Butterflies/double diagonals PUTS vs CALLS

Discussion in 'Options' started by eldorado1, Jan 11, 2012.

  1. Would appriciate some insight from traders of these spreads.

    Is there any reason to build a spread out of puts?
    They are relatively expensive OTM and ITM (the part you buy) so you should always prefer Calls, right? (maybe unless you are a bit bullish and feel it would be easier to adjust with Puts)
     
  2. rmorse

    rmorse Sponsor

    Yes there are reasons. It would depend on your strategy, outlook for the security and liquidity of the options. Lower priced options are typically more liquid with tighter spreads. Also, the puts will have a different skew than the calls and will trade differently as the security goes up and down.
     
  3. spindr0

    spindr0

    The synthetic with the better fill is the better choice. If neither is prevails, the one that might have more contracts expire worthless would be the choice since that involves less exit slippage and commissions.

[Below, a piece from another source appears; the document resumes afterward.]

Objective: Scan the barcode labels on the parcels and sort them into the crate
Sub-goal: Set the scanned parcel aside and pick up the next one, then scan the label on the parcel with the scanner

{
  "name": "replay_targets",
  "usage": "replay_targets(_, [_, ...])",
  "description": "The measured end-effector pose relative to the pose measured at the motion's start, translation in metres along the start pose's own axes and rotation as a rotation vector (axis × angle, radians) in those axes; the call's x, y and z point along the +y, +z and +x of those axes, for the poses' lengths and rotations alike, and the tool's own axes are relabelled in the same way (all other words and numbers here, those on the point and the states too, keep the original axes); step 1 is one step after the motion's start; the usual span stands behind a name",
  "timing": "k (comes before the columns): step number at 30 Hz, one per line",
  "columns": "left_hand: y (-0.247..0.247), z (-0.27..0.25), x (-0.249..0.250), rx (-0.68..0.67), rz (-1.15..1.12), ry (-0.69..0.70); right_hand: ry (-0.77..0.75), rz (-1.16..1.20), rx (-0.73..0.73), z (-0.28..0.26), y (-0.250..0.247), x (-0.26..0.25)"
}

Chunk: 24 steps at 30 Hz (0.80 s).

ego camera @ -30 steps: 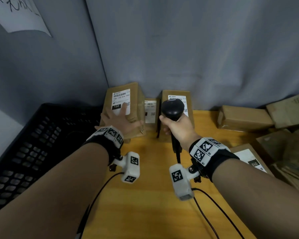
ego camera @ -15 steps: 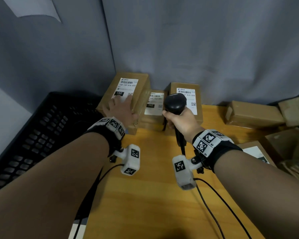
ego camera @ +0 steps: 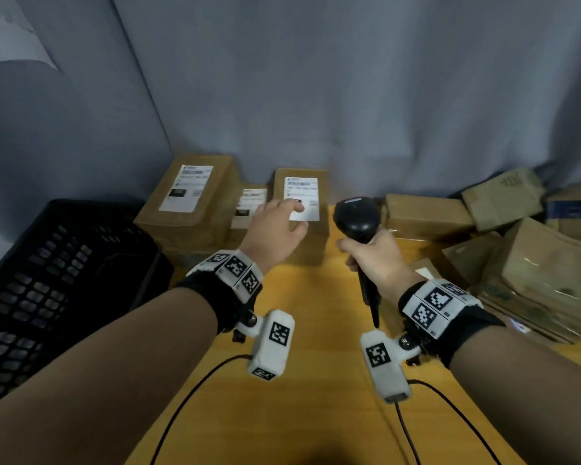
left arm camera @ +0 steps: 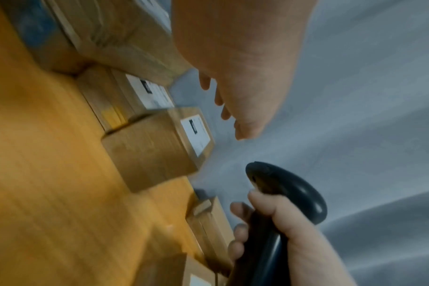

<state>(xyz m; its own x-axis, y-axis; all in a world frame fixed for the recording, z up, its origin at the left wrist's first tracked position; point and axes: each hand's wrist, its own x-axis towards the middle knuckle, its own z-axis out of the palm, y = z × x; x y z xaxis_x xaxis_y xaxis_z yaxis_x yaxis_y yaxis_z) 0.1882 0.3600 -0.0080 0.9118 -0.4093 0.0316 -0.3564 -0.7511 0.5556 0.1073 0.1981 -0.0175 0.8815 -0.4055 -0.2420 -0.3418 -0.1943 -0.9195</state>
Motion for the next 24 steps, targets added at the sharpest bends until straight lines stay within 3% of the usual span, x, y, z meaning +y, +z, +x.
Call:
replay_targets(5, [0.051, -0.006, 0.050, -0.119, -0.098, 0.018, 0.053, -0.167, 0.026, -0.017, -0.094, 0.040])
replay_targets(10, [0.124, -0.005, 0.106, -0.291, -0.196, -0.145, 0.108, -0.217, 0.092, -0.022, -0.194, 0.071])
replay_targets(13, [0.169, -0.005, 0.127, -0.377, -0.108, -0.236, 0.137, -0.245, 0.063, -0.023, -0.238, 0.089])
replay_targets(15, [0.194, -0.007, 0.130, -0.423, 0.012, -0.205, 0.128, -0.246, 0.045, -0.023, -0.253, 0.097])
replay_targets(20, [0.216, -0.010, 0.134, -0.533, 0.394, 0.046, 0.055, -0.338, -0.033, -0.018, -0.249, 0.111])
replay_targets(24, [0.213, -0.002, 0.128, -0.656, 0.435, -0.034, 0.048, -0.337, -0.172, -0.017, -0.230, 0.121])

    Why do you think calls are cheaper than puts?
     
  4. rmorse

    rmorse Sponsor

    In equity/ETFs, calls are normally skewed down as you move up in strikes, while puts are normally skewed up as you move down in strikes. So, the 25D Put will be more expensive than the 25D call, most of the time.
     
  5. spindr0

    spindr0

    Sorry, what is the D for in 25D?

    Maybe I'm not following something. Yep, OTM options are skewed but how does that relate to doing synthetics? If I'm bullish, I'm going to play with the puts not the calls. And if spreads are involved, I suspect that the skewing is fairly irrelevant because what you might overpay on one leg, you're overpaid on another - somewhat of a wash.
     
  6. rmorse

    rmorse Sponsor

    D=Delta
     
  7. daveyc

    daveyc

    my quick .02

    these can be difficult trades to win but good luck.